Each participant keeps its proprietary information private while contributing to shared computations.

Improves Regulatory Compliance

Industries subject to strict regulations benefit greatly.

Examples include:

  • Healthcare
  • Banking
  • Insurance
  • Government
  • Defense

Confidential computing helps organizations satisfy compliance requirements by reducing unauthorized access to sensitive information.

Builds Customer Trust

Customers become more willing to share sensitive information when they know it remains protected—even from the cloud provider.

This increased trust encourages wider adoption of cloud-based services.

Secures Edge Computing

Edge devices often process confidential information before sending results to the cloud.

Confidential computing protects workloads running at the network edge, reducing exposure during distributed processing.

Making Confidential Computing AI-Ready for Operations | Duality

Credits: Duality Technologies

Real-World Applications

Confidential computing is already being used across multiple industries.

Healthcare

Hospitals securely process patient records while maintaining privacy under healthcare regulations.

Medical researchers can collaborate without exposing individual patient data.

Financial Services

Banks protect transaction processing, fraud detection systems, customer information, and trading algorithms.

Artificial Intelligence

Organizations can train AI models using confidential datasets without revealing sensitive information.

Model owners also protect proprietary algorithms.

Government

Government agencies securely process classified information in cloud environments while maintaining strict confidentiality.

Manufacturing

Manufacturers protect product designs, production data, and proprietary processes from industrial espionage.

Telecommunications

Network providers secure customer information while processing massive amounts of communication data.

Confidential Computing and Artificial Intelligence

One of the fastest-growing applications is AI.

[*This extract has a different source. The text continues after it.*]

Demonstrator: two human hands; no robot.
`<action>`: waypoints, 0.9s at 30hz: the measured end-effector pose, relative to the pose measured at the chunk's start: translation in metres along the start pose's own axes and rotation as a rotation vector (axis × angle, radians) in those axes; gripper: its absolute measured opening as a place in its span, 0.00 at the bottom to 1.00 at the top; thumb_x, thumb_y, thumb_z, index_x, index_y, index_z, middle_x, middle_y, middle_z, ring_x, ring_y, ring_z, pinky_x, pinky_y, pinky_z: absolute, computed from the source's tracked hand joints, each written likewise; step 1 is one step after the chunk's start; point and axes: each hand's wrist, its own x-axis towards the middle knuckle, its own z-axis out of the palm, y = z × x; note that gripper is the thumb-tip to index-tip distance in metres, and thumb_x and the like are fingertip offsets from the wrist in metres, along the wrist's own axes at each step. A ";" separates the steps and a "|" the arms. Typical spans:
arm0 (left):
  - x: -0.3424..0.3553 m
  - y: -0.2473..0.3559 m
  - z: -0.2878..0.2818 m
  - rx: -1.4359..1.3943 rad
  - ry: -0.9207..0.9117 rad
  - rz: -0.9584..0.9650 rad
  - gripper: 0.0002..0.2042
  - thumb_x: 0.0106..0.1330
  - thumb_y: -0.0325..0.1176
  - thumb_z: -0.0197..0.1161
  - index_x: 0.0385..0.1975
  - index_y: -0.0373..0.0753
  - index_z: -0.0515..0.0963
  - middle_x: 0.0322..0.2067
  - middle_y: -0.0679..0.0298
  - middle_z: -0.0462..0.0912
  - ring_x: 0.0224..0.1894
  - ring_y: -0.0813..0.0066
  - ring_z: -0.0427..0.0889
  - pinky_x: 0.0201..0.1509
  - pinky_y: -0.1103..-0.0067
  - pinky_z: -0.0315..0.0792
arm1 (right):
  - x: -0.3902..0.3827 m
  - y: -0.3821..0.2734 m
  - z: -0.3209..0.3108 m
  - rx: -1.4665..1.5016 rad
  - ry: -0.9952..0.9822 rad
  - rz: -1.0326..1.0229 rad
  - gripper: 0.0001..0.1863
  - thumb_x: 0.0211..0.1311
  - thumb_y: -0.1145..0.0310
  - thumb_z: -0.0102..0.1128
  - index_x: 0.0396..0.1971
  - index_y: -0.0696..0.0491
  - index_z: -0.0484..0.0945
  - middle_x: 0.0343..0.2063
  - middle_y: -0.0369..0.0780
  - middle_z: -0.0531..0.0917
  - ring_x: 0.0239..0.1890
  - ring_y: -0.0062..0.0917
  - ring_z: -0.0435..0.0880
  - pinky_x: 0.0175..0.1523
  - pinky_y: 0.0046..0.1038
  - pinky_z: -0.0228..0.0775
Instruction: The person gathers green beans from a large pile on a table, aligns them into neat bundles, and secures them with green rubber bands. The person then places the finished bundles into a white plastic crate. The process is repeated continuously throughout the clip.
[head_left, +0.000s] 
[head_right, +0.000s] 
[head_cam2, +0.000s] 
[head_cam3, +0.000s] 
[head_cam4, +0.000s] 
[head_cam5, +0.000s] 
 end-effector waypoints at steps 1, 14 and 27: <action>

Training modern AI models often requires highly sensitive datasets containing:

  • Medical records
  • Financial transactions
  • Customer behavior
  • Legal documents
  • Personal information

Confidential computing allows AI developers to process these datasets securely while reducing privacy risks.

It also protects valuable AI models themselves from theft or reverse engineering.

The Confidential Computing Consortium (CCC)

Recognizing the growing importance of confidential computing, leading technology companies established the Confidential Computing Consortium (CCC) in 2019.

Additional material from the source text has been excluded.